**WORK TO COMPLETE**
Return the entries that follow exactly, with no images.
<<<<
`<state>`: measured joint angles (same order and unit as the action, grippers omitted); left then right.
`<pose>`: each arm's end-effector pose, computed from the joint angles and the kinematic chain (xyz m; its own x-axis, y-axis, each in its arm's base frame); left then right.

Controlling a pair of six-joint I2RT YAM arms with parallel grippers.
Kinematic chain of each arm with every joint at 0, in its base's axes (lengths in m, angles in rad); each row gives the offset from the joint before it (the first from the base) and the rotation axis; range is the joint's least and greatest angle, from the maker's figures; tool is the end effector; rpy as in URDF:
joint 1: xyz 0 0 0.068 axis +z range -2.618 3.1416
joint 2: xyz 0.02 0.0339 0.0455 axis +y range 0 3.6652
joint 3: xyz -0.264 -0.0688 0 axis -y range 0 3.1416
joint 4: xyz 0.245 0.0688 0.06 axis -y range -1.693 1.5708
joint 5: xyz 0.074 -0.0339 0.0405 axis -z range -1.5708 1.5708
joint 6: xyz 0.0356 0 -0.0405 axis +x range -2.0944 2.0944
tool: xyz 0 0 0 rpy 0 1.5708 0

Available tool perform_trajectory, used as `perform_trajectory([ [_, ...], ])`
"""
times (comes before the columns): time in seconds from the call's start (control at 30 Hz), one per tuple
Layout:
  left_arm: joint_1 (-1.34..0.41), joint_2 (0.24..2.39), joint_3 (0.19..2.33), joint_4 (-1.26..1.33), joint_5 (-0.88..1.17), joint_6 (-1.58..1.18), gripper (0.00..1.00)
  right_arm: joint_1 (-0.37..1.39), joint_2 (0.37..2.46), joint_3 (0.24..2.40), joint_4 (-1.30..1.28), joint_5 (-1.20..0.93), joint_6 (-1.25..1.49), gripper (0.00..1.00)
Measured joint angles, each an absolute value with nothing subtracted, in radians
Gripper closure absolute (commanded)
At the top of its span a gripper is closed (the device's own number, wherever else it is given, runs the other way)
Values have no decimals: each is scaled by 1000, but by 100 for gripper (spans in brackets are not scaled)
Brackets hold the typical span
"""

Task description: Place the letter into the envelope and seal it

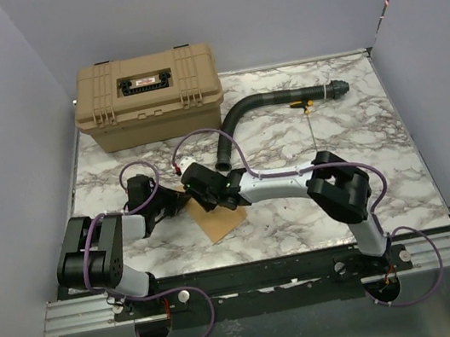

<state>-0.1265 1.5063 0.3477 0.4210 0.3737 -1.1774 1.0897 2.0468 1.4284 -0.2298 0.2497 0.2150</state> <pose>0.2319 -0.0426 0.1045 -0.6118 -0.7890 -0.0569 -0.4684 0.4193 -0.7777 0.2147 0.3923 0.1736 -0.5062 -0.5231 -0.6857 -0.6913 0.7215 -0.0400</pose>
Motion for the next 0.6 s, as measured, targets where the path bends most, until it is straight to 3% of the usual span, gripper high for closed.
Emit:
perform_trajectory([
  [0.6,-126,1502,367,370,365,-1232,100,1095,1935,1274,-206,246,237,99],
])
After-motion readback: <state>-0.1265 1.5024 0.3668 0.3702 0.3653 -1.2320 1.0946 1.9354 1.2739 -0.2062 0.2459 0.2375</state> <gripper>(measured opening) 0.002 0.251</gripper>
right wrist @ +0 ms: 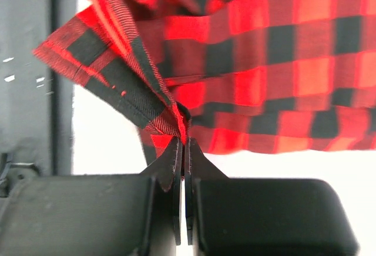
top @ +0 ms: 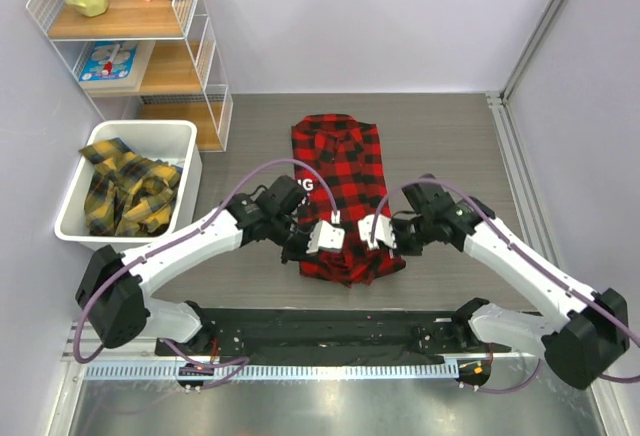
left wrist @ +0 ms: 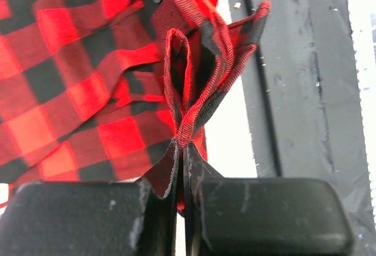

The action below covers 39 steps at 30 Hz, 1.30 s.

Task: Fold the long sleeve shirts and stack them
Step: Fold the shirt

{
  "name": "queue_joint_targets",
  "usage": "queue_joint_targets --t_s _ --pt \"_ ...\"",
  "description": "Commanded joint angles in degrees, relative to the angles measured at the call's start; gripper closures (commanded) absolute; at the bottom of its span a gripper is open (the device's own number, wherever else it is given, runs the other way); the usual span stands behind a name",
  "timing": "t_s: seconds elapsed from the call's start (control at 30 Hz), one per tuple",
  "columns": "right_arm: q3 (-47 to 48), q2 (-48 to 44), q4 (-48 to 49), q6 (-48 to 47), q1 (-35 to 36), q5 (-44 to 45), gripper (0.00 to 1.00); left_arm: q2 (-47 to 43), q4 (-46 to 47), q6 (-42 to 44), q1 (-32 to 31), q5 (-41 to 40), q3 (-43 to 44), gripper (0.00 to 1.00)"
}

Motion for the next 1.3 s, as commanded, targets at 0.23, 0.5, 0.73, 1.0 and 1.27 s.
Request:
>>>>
**RESULT OF THIS EXERCISE**
`<state>`: measured joint angles (same order and unit as the action, grippers omitted); left then right.
`<pose>`: each arm's end-effector pose, computed from the joint angles and the kinematic chain (xyz m; its own x-axis, y-axis, each in its arm's base frame); left then right.

Controlling a pair of six-joint I2RT YAM arms with parallel grippers.
Kinematic chain of each arm with every joint at 0, in its base's axes (lengths in m, angles in rad); each row gives the offset from the joint before it (the first from the base) and the rotation axis; range is the joint's least and greatest angle, from the maker's figures; tool is the end effector; rpy as in URDF:
joint 1: xyz 0 0 0.068 axis +z range -2.618 3.1416
joint 2: xyz 0.02 0.0339 0.0455 axis +y range 0 3.6652
joint 3: xyz -0.264 -0.0688 0 axis -y range 0 3.1416
joint 4: xyz 0.245 0.0688 0.06 axis -y range -1.693 1.5708
joint 5: xyz 0.074 -0.0339 0.0405 axis -z range -1.5708 1.5708
joint 6: xyz 0.0356 0 -0.0405 axis +x range -2.0944 2.0944
tool: xyz 0 0 0 rpy 0 1.5708 0

Available tool perform_trajectory, used as `perform_trajectory([ [_, ...], ])`
"""
times (comes before the columns): time in seconds from the call's start (control at 30 Hz), one per tuple
Layout:
  left_arm: joint_1 (-1.34..0.41), joint_2 (0.24..2.39), joint_3 (0.19..2.33), joint_4 (-1.26..1.33), joint_5 (-0.88..1.17), joint_6 (-1.58..1.18), gripper (0.00..1.00)
  right_arm: joint_1 (-0.37..1.39), joint_2 (0.37..2.46), joint_3 (0.24..2.40), joint_4 (-1.30..1.28), joint_5 (-1.20..0.93), joint_6 (-1.25..1.49), gripper (0.00..1.00)
Measured joint angles, each an absolute value with nothing subtracted, in radians
Gripper closure absolute (commanded)
At the top of its span a gripper is closed (the device's own number, wherever else it is given, runs the other way)
Values have no decimals: each is scaled by 1000, but by 100 for gripper (spans in brackets are not scaled)
Brackets hold the typical span
"""

Task description: Place the letter into the envelope and seal it


<state>-0.1265 1.5063 0.3477 0.4210 0.3737 -1.1774 1.0897 2.0468 1.4284 -0.2298 0.2497 0.2150</state> <pose>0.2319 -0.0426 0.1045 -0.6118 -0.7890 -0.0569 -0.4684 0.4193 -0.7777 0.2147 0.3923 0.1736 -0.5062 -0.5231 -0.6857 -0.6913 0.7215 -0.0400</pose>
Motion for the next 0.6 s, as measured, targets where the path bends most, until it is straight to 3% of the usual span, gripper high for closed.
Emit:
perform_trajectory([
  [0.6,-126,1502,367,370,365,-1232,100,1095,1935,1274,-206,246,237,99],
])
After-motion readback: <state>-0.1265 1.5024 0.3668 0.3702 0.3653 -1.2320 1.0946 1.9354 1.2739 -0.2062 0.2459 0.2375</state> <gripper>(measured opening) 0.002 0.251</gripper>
right wrist @ +0 ms: 
top @ +0 ms: 
left wrist @ +0 ms: 

The action below covers 39 steps at 30 Hz, 1.30 s.

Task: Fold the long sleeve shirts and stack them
Step: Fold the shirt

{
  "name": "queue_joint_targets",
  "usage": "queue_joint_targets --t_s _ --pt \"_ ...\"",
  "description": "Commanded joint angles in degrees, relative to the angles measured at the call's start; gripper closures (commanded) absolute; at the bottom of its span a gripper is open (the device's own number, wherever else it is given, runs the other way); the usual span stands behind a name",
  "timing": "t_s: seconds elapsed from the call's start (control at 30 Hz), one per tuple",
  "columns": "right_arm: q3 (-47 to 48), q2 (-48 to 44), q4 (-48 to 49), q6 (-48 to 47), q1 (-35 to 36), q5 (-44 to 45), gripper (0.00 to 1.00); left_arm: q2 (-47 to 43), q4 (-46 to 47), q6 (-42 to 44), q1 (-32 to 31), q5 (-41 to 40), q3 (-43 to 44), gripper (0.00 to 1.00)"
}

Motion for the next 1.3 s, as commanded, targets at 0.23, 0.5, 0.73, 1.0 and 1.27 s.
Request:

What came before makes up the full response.